**Requirement:**
Write out the whole listing exactly; no images belong in it.

====================

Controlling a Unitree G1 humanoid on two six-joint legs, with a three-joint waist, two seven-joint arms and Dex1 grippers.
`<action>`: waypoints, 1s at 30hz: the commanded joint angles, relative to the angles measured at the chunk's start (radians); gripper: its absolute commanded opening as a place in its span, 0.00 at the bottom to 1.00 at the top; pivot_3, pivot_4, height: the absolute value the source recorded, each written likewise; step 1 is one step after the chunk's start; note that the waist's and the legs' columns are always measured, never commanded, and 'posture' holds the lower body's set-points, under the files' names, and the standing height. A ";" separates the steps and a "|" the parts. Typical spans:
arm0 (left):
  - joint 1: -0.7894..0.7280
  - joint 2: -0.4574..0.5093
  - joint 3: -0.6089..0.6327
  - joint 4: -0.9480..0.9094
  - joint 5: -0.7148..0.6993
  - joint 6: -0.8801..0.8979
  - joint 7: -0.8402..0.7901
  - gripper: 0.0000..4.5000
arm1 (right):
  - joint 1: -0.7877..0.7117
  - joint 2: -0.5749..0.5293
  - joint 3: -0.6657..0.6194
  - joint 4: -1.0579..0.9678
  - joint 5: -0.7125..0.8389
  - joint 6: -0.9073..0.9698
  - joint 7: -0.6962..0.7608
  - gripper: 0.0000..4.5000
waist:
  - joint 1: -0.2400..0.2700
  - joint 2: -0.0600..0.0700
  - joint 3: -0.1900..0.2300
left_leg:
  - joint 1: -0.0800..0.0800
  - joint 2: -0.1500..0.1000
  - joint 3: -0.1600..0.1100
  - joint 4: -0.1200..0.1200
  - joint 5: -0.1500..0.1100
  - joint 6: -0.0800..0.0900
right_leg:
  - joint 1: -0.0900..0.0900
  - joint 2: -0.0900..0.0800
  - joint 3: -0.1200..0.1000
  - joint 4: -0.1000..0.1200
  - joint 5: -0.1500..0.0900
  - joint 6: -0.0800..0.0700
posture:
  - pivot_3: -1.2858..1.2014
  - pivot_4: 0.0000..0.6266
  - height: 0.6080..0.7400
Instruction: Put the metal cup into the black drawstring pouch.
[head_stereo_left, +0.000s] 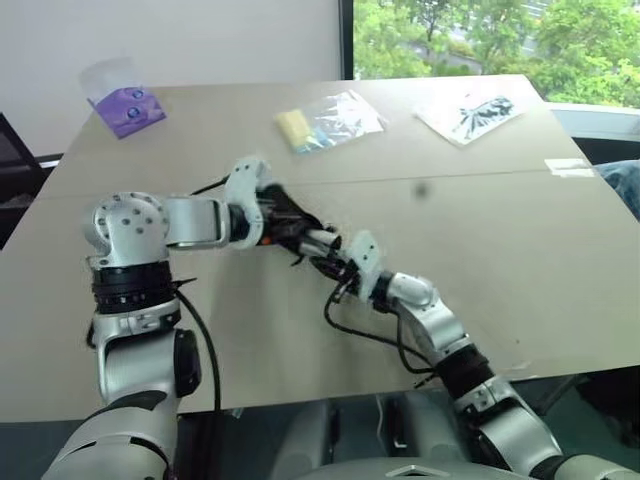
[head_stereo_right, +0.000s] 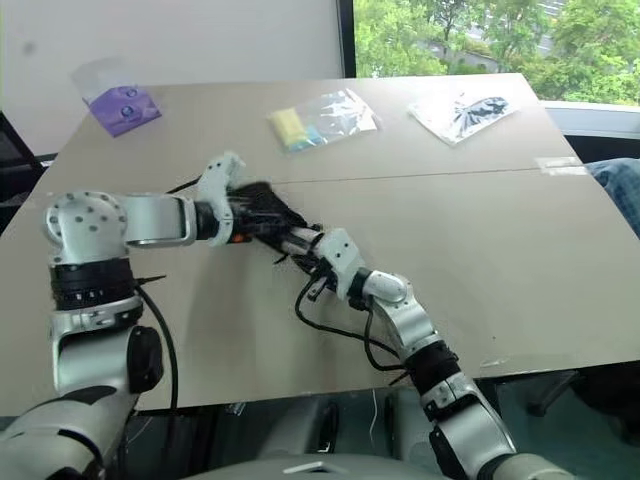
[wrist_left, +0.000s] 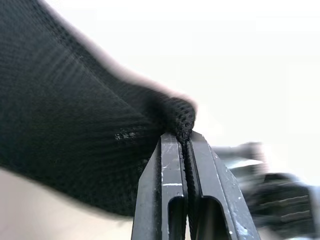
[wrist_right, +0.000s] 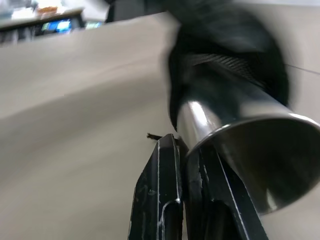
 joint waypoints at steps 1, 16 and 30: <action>-0.009 0.016 0.005 -0.131 0.011 0.001 -0.023 0.00 | -0.029 -0.006 0.010 0.067 -0.039 -0.014 0.005 0.01 | -0.003 0.000 0.000 | 0.000 0.000 0.001 0.000 0.000 0.000 | -0.001 0.000 0.001 0.001 0.000 0.000 | 0.52 0.24 1.00; 0.084 -0.089 0.078 -0.259 -0.067 0.001 0.001 0.00 | -0.271 0.168 -0.219 0.323 0.127 -0.055 -0.037 0.01 | 0.003 0.000 0.000 | -0.002 0.000 0.000 0.000 0.000 0.000 | -0.002 0.000 0.000 0.001 0.000 0.000 | 0.52 0.24 1.00; 0.026 -0.258 0.202 -0.322 -0.049 -0.003 0.031 0.00 | -0.370 0.180 -0.026 0.378 0.015 -0.262 0.038 0.01 | -0.004 0.000 0.001 | -0.002 0.001 0.002 -0.001 0.000 0.000 | -0.004 0.001 0.001 0.001 0.000 0.000 | 0.52 0.24 1.00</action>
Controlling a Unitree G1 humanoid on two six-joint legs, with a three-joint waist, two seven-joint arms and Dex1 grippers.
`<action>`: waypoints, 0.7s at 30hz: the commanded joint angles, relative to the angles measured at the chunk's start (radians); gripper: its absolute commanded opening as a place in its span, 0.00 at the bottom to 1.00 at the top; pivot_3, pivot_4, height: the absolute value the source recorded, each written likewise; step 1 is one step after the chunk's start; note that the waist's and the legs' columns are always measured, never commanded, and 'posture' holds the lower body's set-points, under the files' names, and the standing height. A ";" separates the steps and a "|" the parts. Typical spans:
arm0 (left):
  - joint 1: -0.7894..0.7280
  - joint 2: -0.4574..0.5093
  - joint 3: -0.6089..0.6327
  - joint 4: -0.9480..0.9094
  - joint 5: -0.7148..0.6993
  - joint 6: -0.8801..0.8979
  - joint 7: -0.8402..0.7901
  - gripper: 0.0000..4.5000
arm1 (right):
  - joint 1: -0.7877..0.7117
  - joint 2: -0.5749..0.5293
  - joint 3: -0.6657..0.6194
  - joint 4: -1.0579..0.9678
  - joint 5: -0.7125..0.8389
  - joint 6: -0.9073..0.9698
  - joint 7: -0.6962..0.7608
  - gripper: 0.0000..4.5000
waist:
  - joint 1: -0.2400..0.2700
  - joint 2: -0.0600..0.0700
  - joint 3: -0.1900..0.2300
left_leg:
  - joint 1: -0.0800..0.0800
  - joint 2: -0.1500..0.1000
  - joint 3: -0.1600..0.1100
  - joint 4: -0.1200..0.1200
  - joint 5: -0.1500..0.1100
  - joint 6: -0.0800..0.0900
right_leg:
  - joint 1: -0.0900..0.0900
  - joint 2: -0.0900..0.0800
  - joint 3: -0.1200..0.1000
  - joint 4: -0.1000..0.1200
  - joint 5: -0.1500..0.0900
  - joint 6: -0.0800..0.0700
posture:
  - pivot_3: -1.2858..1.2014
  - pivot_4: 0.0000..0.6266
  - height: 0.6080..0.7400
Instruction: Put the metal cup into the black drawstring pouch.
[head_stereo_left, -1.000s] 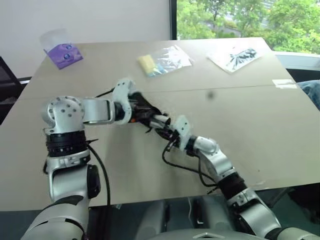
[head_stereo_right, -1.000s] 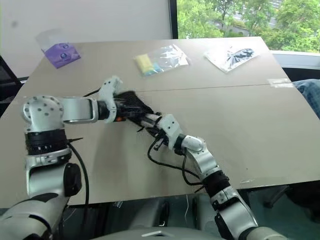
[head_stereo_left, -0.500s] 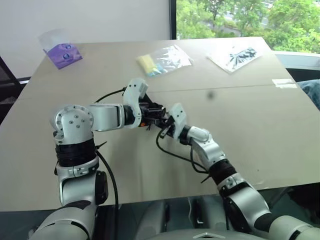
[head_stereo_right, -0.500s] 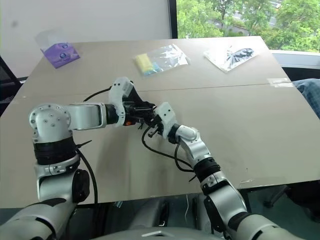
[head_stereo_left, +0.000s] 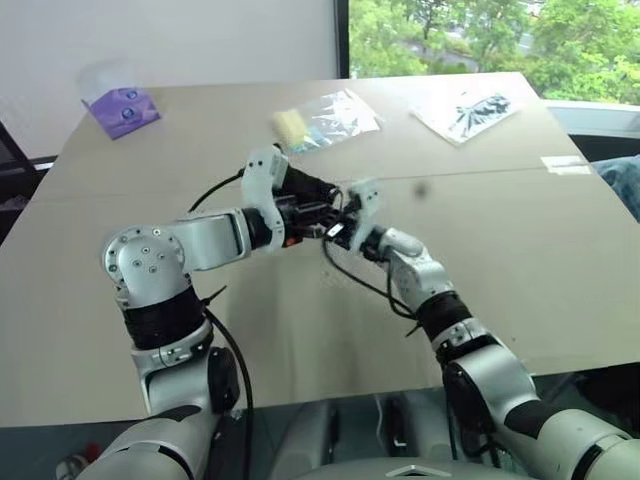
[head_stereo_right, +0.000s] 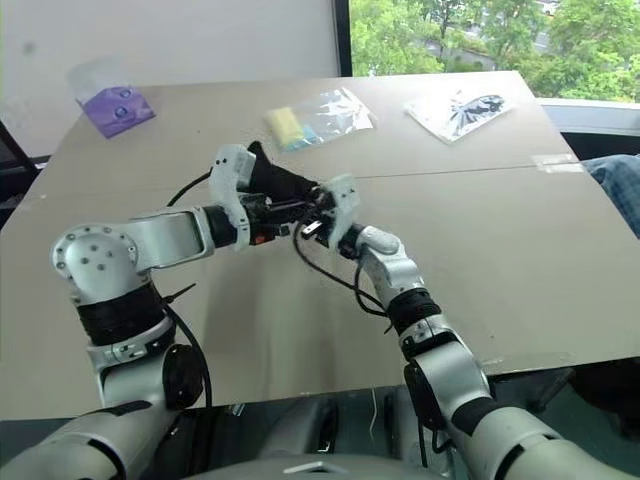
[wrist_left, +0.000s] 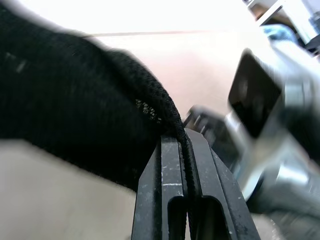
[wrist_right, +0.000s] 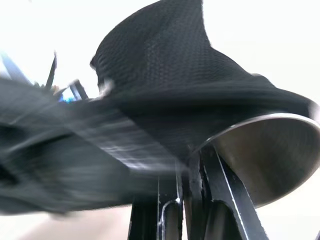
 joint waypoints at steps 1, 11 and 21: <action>-0.058 -0.049 0.012 -0.046 -0.045 -0.005 -0.009 0.00 | -0.031 0.123 0.034 0.008 -0.023 -0.045 0.037 0.01 | 0.002 -0.001 0.000 | 0.000 0.000 0.000 0.000 0.000 0.000 | 0.000 0.000 0.000 0.000 0.000 0.000 | 0.52 0.24 1.00; -0.045 -0.103 0.018 -0.065 -0.054 0.001 0.006 0.00 | -0.045 0.067 0.131 -0.017 -0.131 -0.159 0.009 0.01 | -0.011 -0.001 0.000 | 0.000 0.000 0.000 -0.001 0.000 0.000 | 0.000 0.000 0.000 -0.002 0.000 0.000 | 0.52 0.24 1.00; -0.031 -0.150 0.023 -0.080 -0.056 0.001 0.024 0.00 | -0.008 0.102 0.059 -0.072 -0.019 -0.030 0.034 0.01 | 0.007 -0.001 0.001 | -0.001 0.000 -0.001 -0.003 0.001 -0.001 | 0.000 0.000 -0.001 -0.004 0.000 0.000 | 0.52 0.24 1.00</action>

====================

**Reply:**
Controlling a Unitree G1 humanoid on two six-joint legs, with a three-joint waist, two seven-joint arms and Dex1 grippers.
`<action>`: waypoints, 1s at 30hz: the commanded joint angles, relative to the angles measured at the chunk's start (radians); gripper: its absolute commanded opening as a place in its span, 0.00 at the bottom to 1.00 at the top; pivot_3, pivot_4, height: the absolute value the source recorded, each written likewise; step 1 is one step after the chunk's start; note that the waist's and the legs' columns are always measured, never commanded, and 'posture' holds the lower body's set-points, under the files' names, and the standing height. A ";" separates the steps and a "|" the parts. Typical spans:
arm0 (left):
  - joint 1: -0.7894..0.7280
  - joint 2: -0.4574..0.5093
  - joint 3: -0.6089..0.6327
  - joint 4: -0.9480..0.9094
  - joint 5: -0.7148..0.6993
  - joint 6: -0.8801..0.8979
  - joint 7: -0.8402..0.7901
  - gripper: 0.0000..4.5000
arm1 (right):
  - joint 1: -0.7877..0.7117
  - joint 2: -0.5749..0.5293
  - joint 3: -0.6657..0.6194
  - joint 4: -1.0579..0.9678
  - joint 5: -0.7125..0.8389
  - joint 6: -0.9073..0.9698
  - joint 7: -0.6962..0.7608
  - gripper: 0.0000..4.5000
waist:
  - joint 1: -0.2400..0.2700
  - joint 2: -0.0600..0.0700
  - joint 3: -0.1900..0.2300
left_leg:
  - joint 1: -0.0800..0.0800
  - joint 2: -0.1500..0.1000
  - joint 3: -0.1600..0.1100
  - joint 4: -0.1200..0.1200
  - joint 5: -0.1500..0.1100
  - joint 6: -0.0800..0.0900
right_leg:
  - joint 1: -0.0900..0.0900
  - joint 2: -0.0900..0.0800
  - joint 3: -0.1200..0.1000
  - joint 4: -0.1000..0.1200
  - joint 5: -0.1500..0.0900
  - joint 6: -0.0800..0.0700
posture:
  - pivot_3: -1.2858..1.2014
  - pivot_4: 0.0000..0.6266
  - height: 0.6080..0.7400
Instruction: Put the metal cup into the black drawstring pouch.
[head_stereo_left, +0.000s] 
[head_stereo_right, +0.000s] 
[wrist_left, +0.000s] 
[wrist_right, +0.000s] 
 joint waypoints at steps 1, 16 and 30: <action>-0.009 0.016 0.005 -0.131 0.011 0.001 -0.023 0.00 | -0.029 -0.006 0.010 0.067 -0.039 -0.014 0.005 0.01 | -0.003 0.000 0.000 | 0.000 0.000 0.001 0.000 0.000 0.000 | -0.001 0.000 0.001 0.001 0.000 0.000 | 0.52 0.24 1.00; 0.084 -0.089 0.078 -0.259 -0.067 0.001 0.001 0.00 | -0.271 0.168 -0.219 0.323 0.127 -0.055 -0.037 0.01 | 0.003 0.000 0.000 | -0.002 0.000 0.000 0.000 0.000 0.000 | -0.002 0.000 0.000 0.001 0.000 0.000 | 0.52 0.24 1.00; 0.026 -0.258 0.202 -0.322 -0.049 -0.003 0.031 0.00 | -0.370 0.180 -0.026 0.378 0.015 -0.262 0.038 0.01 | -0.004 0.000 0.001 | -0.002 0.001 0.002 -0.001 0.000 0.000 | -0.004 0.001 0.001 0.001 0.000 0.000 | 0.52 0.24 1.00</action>
Controlling a Unitree G1 humanoid on two six-joint legs, with a three-joint waist, two seven-joint arms and Dex1 grippers.
`<action>`: waypoints, 0.7s at 30hz: the commanded joint angles, relative to the angles measured at the chunk's start (radians); gripper: its absolute commanded opening as a place in its span, 0.00 at the bottom to 1.00 at the top; pivot_3, pivot_4, height: the absolute value the source recorded, each written likewise; step 1 is one step after the chunk's start; note that the waist's and the legs' columns are always measured, never commanded, and 'posture' holds the lower body's set-points, under the files' names, and the standing height. A ";" separates the steps and a "|" the parts. Typical spans:
arm0 (left):
  - joint 1: -0.7894..0.7280
  - joint 2: -0.4574..0.5093
  - joint 3: -0.6089..0.6327
  - joint 4: -0.9480..0.9094
  - joint 5: -0.7148..0.6993
  - joint 6: -0.8801..0.8979
  - joint 7: -0.8402..0.7901
  - gripper: 0.0000..4.5000
arm1 (right):
  - joint 1: -0.7877..0.7117
  - joint 2: -0.5749..0.5293
  - joint 3: -0.6657..0.6194
  - joint 4: -1.0579..0.9678
  - joint 5: -0.7125..0.8389
  - joint 6: -0.9073..0.9698
  - joint 7: -0.6962..0.7608
  - gripper: 0.0000..4.5000
waist:
  - joint 1: -0.2400..0.2700
  - joint 2: -0.0600..0.0700
  - joint 3: -0.1900..0.2300
left_leg:
  - joint 1: -0.0800..0.0800
  - joint 2: -0.1500..0.1000
  - joint 3: -0.1600..0.1100
  - joint 4: -0.1200..0.1200
  - joint 5: -0.1500..0.1100
  - joint 6: -0.0800..0.0900
right_leg:
  - joint 1: -0.0900..0.0900
  - joint 2: -0.0900..0.0800
  - joint 3: -0.1200..0.1000
  - joint 4: -0.1000..0.1200
  - joint 5: -0.1500..0.0900
  - joint 6: -0.0800..0.0700
posture:
  - pivot_3: -1.2858..1.2014
  - pivot_4: 0.0000..0.6266
  - height: 0.6080..0.7400
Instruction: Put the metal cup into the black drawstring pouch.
[head_stereo_left, -1.000s] 
[head_stereo_right, -1.000s] 
[head_stereo_left, -0.500s] 
[head_stereo_right, -0.500s] 
[head_stereo_left, +0.000s] 
[head_stereo_right, +0.000s] 
[wrist_left, +0.000s] 
[wrist_right, +0.000s] 
 joint waypoints at steps 1, 11 and 21: <action>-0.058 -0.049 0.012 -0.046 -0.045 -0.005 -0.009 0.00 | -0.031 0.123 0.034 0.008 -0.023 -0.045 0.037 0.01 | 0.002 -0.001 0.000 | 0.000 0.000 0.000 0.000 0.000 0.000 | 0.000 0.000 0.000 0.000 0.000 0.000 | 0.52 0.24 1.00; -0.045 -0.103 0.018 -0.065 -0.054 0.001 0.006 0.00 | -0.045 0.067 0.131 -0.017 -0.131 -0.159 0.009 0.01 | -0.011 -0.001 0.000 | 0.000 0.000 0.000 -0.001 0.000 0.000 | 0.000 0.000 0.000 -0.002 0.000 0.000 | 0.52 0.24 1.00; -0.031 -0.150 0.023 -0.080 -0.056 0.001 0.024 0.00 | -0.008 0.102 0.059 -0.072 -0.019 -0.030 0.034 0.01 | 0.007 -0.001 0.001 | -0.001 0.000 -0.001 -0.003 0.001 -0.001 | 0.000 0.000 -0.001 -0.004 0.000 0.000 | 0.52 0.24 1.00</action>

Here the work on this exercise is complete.